Significance and innovation
Raised inflammatory markers were present in 39.68% of our patients.
Whole body MRI is useful for diagnosis and also determining response to treatment.
A greater number of lesions were detected on radiological imaging compared to clinical assessment.
Metaphyses of long bones were most often involved and the distal tibial metaphyses (49.6%) were the most common site.
Non-steroidal anti-inflammatory drugs were used as first line (81.67%) followed by bisphosphonates (61.79%).
There was no difference in number of medications used for management in unifocal versus multifocal disease.
TNF blockers were used with good effect in our cohort.
Keywords: Multifocal, Non-infectious osteitis, Auto inflammatory, Bristol diagnostic criteria, Whole body magnetic resonance imaging, Bisphosphonates
Introduction
Chronic nonbacterial osteitis (CNO) or chronic recurrent multifocal osteomyelitis (CRMO) is a rare auto inflammatory disorder characterised by the presence of sterile bone lesions [1]. The disease predominantly affects the metaphyses of long bones, pelvis, vertebrae and clavicles [2]. It is most commonly multifocal and recurrent. As unifocal and/or non-recurrent forms have also been described the term Chronic Nonbacterial Osteitis is considered to be more appropriate than CRMO [3]. A subset of CNO patients have inflammatory organ involvement and CNO is also associated with other auto inflammatory disorders like psoriasis, Crohn’s disease, ulcerative colitis, pustulosis and acne. CNO is considered to be the paediatric form of SAPHO syndrome that comprises Synovitis, Acne, Pustulosis, Hyperostosis and Osteitis [4]. A CNO susceptibility gene (FBLIM1) has recently been identified by whole genome sequencing in two unrelated patients from South Asia but the genetic susceptibility around CNO remains incompletely understood [5].

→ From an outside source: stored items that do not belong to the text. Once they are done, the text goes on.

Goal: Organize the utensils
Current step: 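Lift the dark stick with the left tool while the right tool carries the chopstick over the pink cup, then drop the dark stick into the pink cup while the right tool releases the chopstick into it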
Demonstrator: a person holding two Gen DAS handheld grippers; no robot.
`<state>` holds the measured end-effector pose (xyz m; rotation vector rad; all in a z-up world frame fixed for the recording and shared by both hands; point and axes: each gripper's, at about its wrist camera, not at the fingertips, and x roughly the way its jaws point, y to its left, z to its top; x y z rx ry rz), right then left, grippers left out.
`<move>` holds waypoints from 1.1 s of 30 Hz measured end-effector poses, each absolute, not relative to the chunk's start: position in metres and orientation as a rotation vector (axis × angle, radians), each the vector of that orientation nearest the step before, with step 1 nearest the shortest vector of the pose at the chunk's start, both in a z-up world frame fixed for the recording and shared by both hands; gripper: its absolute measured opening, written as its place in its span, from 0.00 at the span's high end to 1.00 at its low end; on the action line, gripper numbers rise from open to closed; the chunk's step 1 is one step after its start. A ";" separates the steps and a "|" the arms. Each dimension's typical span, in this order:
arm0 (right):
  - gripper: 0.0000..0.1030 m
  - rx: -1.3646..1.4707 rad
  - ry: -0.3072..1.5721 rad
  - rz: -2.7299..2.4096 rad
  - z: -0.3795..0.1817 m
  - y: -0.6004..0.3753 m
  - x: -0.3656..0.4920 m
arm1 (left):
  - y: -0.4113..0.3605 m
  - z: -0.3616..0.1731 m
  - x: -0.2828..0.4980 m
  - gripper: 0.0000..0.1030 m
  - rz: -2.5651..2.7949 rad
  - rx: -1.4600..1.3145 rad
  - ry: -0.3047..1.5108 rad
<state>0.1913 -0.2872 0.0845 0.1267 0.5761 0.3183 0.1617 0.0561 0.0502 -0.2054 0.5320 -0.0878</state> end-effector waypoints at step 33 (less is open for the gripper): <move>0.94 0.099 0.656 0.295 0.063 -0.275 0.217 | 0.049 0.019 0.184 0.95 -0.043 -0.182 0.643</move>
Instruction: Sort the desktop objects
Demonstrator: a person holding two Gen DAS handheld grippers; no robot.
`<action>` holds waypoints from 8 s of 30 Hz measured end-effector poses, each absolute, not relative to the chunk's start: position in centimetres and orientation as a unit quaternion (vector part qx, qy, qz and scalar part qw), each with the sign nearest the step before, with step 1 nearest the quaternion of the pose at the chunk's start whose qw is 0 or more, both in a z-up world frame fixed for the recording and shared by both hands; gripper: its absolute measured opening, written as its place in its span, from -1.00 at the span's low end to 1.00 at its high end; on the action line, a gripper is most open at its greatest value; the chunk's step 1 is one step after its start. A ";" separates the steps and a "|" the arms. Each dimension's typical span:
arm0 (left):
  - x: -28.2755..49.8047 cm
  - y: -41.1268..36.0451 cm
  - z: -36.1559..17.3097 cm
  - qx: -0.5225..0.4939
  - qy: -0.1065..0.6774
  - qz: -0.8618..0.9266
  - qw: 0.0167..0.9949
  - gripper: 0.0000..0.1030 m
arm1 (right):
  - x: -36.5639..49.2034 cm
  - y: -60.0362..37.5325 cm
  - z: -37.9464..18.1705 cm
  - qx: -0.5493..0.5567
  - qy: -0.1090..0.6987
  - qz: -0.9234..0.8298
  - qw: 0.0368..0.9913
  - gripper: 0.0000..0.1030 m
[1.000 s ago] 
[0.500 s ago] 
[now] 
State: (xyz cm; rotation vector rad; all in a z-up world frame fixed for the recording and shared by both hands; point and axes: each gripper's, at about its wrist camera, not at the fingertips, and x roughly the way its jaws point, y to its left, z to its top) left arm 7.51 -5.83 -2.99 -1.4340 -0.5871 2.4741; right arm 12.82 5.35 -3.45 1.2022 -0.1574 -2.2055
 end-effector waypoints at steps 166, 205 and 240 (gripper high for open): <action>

CNO is a rare disorder but advances have been made in understanding the clinical, histological and radiological features, in addition to long-term outcomes. Apart from the Eurofever registry that included 486 patients [6], most of the studies published so far have included relatively small numbers of children [3, 7–9]. We therefore conducted a retrospective study to improve our understanding of the clinical profile of the disease, optimal investigations, therapeutic options and the long-term outcome from three tertiary services in United Kingdom (UK).
Methods
The medical records of patients with CNO from three tertiary services in United Kingdom were reviewed. All children < 18 years of age diagnosed as CNO by a paediatric rheumatologist after appropriate clinical, laboratory and radiologic investigations were included. Children diagnosed with CNO between 2001 to 2016 from one tertiary service and between 2001 to 2017 from two tertiary services were included. Data collected included demographic, clinical, laboratory, radiological and treatment characteristics.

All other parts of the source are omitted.